--- START ---

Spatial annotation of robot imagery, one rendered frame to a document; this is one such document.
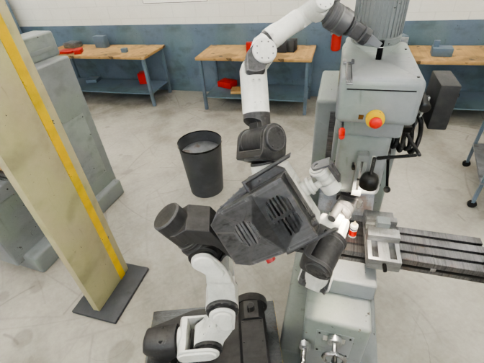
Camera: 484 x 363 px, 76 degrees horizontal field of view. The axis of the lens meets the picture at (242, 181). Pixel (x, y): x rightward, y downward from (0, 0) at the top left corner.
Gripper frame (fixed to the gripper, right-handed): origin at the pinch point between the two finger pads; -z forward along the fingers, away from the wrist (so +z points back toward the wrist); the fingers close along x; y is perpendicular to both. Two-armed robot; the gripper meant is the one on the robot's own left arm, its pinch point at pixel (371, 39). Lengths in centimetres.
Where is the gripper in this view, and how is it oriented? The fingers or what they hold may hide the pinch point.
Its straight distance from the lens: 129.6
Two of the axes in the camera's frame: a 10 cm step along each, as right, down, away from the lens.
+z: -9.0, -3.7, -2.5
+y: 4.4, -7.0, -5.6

--- END ---
--- START ---

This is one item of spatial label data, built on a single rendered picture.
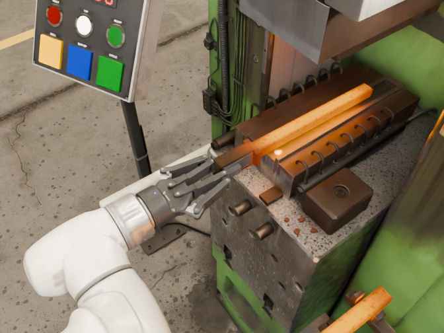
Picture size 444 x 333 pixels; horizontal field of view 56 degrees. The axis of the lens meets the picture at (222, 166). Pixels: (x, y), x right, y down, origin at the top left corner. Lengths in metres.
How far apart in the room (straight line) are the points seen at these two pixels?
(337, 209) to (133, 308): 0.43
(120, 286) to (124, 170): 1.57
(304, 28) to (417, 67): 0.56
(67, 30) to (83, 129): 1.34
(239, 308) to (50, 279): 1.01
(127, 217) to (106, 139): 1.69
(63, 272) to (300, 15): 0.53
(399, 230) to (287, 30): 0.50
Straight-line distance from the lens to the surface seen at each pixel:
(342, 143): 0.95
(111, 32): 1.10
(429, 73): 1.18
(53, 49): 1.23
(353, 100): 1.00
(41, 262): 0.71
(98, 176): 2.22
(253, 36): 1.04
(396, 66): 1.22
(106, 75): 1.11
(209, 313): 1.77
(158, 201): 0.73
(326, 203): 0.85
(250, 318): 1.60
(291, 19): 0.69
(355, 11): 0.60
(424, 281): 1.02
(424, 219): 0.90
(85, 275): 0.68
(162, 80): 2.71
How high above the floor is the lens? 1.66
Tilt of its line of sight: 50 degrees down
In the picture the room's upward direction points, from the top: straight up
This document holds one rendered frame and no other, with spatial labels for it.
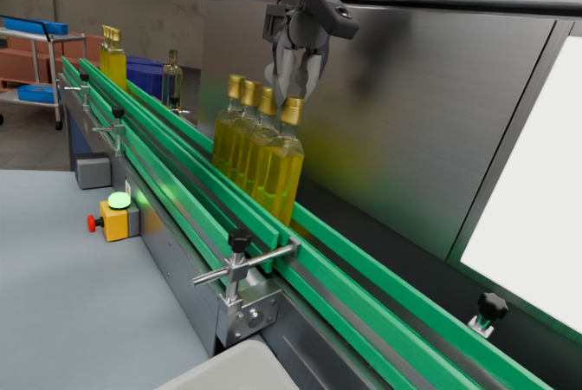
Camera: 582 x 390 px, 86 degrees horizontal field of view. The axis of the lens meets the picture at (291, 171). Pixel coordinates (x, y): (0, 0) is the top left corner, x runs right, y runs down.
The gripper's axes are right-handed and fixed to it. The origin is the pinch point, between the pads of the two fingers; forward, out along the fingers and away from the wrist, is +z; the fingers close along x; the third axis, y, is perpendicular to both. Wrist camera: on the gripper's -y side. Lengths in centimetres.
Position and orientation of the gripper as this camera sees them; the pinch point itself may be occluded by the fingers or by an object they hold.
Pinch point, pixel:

--- END ---

• **What you have to do**:
In the listing above, transcribe exactly everything from the line containing "Picture size 444" down to the line containing "(337, 209) to (133, 308): 0.43", including both and nothing more.

• **Answer section**:
Picture size 444 x 333 pixels; horizontal field of view 56 degrees. The axis of the lens meets the picture at (222, 166). Pixels: (x, y), x right, y down, origin at the top left corner. Lengths in metres.
How far apart in the room (straight line) are the points seen at these two pixels?
(337, 209) to (133, 308): 0.43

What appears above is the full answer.